Alex Massie Alex Massie

The Tory Brexit contradiction

It has not been a great few weeks for David Davis, the government’s designated Brexit Bulldog. In the first place, his ambition to succeed Theresa May as leader of the Conservative party and prime minister looks and feels increasingly at-odds with the temper of the times. I suppose parading buxom lasses in figure-hugging t-shirts emblazoned with the slogan ‘It’s DD for me’ was meant as just a bit of nudging, winking, fun. The kind of thing you could get away with in simpler times. But it was naff a decade ago and seems something a little worse than that now. Perhaps it’s unfair to draw too many conclusions from a single episode, but it remains hard to shake the thought it was in some sense a character-revealing moment. Not brilliant, but certainly unsound. 

Something similar might be said about Davis’s day-job starring in Carry on Brexit. This is a genre-defying reboot of the original franchise; part slapstick farce, part tragicomedy. 

In Germany yesterday, Davis seemed to suggest that, look, leaving the single market should not actually mean leaving the single market. Or, as he put it, ‘Leaving the European Union should not necessarily change our approach on co-operation – even as we diverge’. Got that? This conscious uncoupling should not result in actual uncoupling. 
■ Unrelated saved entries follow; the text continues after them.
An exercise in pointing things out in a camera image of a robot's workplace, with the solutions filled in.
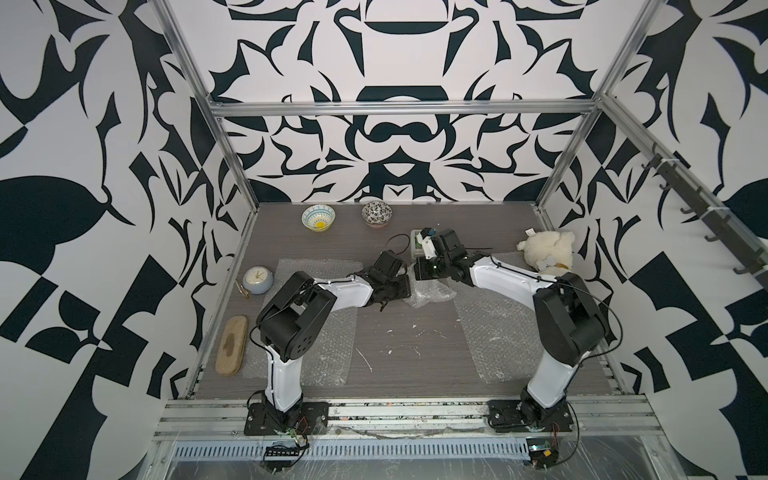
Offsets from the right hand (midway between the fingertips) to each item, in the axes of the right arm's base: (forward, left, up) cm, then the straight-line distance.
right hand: (412, 263), depth 93 cm
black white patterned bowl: (+27, +12, -7) cm, 30 cm away
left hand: (-3, +1, -6) cm, 7 cm away
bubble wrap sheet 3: (-20, -26, -9) cm, 34 cm away
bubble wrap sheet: (-9, -4, -2) cm, 10 cm away
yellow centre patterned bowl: (+26, +34, -7) cm, 43 cm away
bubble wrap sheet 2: (-26, +22, -8) cm, 36 cm away
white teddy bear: (+3, -44, -1) cm, 44 cm away
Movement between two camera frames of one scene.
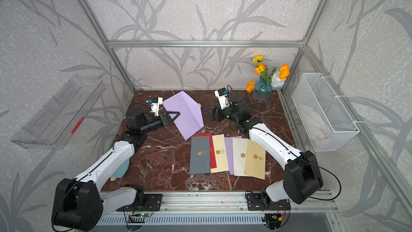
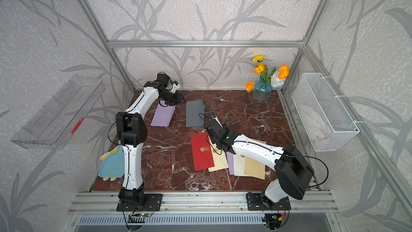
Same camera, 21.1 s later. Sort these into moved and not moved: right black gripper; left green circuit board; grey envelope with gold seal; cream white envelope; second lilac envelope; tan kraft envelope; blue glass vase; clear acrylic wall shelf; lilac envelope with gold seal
Moved: grey envelope with gold seal; right black gripper; lilac envelope with gold seal
Not moved: left green circuit board; blue glass vase; tan kraft envelope; cream white envelope; clear acrylic wall shelf; second lilac envelope
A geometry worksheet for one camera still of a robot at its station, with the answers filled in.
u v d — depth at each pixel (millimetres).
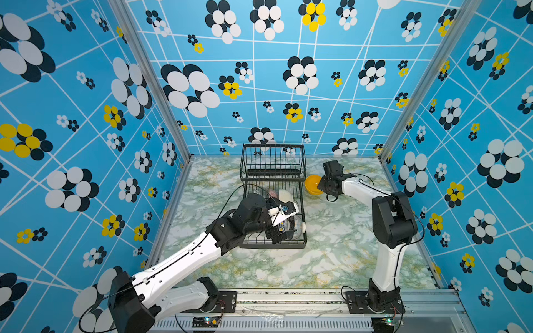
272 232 611
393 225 526
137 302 381
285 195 927
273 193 906
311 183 1021
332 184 738
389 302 675
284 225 821
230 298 750
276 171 1085
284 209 564
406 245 541
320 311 729
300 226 838
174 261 442
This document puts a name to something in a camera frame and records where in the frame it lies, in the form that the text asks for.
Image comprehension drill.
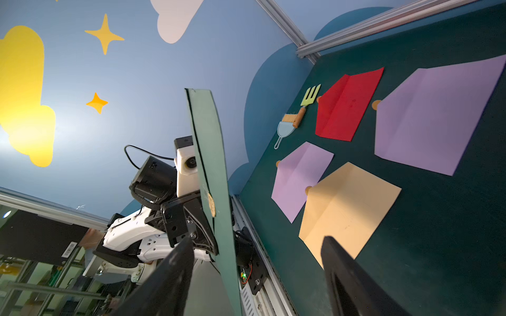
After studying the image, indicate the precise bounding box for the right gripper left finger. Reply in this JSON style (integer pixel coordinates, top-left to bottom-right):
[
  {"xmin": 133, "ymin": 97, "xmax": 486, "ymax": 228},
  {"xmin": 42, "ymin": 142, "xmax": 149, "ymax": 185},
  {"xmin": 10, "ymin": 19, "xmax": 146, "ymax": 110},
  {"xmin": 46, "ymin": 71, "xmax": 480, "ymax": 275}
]
[{"xmin": 112, "ymin": 237, "xmax": 194, "ymax": 316}]

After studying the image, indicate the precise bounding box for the tan kraft envelope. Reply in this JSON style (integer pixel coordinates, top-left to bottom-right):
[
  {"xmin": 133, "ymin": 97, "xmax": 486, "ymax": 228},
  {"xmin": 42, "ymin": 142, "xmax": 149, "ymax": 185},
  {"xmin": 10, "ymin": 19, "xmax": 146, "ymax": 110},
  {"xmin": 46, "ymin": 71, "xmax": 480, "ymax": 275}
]
[{"xmin": 299, "ymin": 162, "xmax": 401, "ymax": 265}]

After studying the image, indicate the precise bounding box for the aluminium front rail base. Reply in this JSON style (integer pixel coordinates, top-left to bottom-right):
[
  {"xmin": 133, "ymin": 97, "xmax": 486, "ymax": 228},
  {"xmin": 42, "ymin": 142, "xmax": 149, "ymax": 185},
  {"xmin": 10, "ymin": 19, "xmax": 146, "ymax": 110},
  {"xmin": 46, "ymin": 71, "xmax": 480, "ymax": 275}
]
[{"xmin": 231, "ymin": 196, "xmax": 297, "ymax": 316}]

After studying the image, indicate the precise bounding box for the blue toy brush dustpan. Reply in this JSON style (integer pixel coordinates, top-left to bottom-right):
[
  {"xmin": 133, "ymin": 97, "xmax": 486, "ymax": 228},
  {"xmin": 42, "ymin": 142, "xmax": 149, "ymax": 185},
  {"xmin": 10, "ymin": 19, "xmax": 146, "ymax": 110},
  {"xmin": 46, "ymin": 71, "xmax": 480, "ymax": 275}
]
[{"xmin": 274, "ymin": 114, "xmax": 297, "ymax": 150}]

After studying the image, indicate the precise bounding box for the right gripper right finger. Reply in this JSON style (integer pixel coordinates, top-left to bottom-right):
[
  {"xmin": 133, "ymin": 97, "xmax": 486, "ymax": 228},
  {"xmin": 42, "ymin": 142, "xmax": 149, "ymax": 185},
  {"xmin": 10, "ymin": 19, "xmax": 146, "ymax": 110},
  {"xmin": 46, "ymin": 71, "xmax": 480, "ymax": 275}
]
[{"xmin": 321, "ymin": 236, "xmax": 409, "ymax": 315}]

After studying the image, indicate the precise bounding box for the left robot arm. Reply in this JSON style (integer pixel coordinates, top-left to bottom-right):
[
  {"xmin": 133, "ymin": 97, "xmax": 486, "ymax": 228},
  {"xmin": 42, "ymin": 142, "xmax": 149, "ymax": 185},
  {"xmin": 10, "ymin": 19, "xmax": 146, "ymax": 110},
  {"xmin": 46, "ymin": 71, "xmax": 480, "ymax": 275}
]
[{"xmin": 83, "ymin": 153, "xmax": 255, "ymax": 284}]

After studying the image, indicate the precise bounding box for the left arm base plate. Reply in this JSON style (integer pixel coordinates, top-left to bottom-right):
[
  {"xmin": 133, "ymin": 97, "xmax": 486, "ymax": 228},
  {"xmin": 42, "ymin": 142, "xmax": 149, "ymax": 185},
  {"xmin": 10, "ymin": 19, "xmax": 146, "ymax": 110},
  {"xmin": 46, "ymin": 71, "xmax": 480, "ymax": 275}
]
[{"xmin": 237, "ymin": 254, "xmax": 269, "ymax": 295}]

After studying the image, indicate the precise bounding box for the dark green envelope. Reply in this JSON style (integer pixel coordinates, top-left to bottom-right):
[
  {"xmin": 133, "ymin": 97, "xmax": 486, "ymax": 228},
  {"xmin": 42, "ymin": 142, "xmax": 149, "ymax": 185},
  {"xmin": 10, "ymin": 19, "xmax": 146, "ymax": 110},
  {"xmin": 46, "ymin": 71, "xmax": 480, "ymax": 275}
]
[{"xmin": 185, "ymin": 88, "xmax": 242, "ymax": 315}]

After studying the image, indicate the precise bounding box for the green toy rake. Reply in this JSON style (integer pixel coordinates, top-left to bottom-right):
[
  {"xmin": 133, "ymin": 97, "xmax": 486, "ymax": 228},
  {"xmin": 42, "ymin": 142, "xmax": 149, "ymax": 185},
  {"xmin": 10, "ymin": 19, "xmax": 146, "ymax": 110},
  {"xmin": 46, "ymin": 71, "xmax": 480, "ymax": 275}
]
[{"xmin": 293, "ymin": 84, "xmax": 321, "ymax": 129}]

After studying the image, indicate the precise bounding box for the aluminium rail back frame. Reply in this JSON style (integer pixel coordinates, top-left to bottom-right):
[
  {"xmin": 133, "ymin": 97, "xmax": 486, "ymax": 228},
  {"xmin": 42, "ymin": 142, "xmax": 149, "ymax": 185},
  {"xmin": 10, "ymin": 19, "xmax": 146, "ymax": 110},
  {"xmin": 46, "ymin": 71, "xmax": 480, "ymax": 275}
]
[{"xmin": 258, "ymin": 0, "xmax": 474, "ymax": 63}]

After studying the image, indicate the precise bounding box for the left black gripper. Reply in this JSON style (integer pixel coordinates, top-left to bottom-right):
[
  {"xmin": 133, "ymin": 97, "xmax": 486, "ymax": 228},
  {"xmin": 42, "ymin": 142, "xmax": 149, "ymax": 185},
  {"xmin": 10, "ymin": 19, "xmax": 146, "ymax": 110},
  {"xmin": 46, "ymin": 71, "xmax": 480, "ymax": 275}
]
[{"xmin": 161, "ymin": 192, "xmax": 219, "ymax": 255}]

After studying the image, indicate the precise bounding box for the lilac envelope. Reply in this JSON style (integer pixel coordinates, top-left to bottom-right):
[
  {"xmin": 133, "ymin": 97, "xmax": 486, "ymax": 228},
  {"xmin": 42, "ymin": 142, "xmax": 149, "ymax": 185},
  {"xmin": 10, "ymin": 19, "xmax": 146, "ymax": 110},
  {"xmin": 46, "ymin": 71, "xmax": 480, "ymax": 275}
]
[
  {"xmin": 271, "ymin": 142, "xmax": 334, "ymax": 223},
  {"xmin": 374, "ymin": 55, "xmax": 505, "ymax": 176}
]

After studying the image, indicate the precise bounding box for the black monitor panel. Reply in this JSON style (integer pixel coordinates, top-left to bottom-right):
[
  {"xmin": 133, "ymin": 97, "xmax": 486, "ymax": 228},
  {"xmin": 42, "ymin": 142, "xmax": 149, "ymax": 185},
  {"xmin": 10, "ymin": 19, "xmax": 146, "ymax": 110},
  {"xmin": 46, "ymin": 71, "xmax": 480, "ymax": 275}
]
[{"xmin": 1, "ymin": 210, "xmax": 88, "ymax": 266}]

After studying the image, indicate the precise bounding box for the red envelope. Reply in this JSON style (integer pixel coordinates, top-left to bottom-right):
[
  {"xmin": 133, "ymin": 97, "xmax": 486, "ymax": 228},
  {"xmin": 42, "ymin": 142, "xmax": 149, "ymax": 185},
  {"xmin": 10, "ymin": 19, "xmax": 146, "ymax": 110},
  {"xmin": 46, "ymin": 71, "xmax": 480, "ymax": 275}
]
[{"xmin": 315, "ymin": 68, "xmax": 384, "ymax": 142}]
As Davis Britsplained to his German audience, ‘putting politics before prosperity is never a smart choice’ except, presumably, when it is. It would be unseemly to dwell upon the irony here so let us not do so, save to note that the weakness, even the illogicality, of the British position is made clear by the government’s desire to maintain as many of the advantages of EU membership as possible while, you know, actually leaving the EU. It is a position that implicitly accepts that leaving puts politics before prosperity. 

To which the europeans may respond, not unreasonably, that this is what you wanted; this is what you chose to do and this is your problem rather more than it is ours.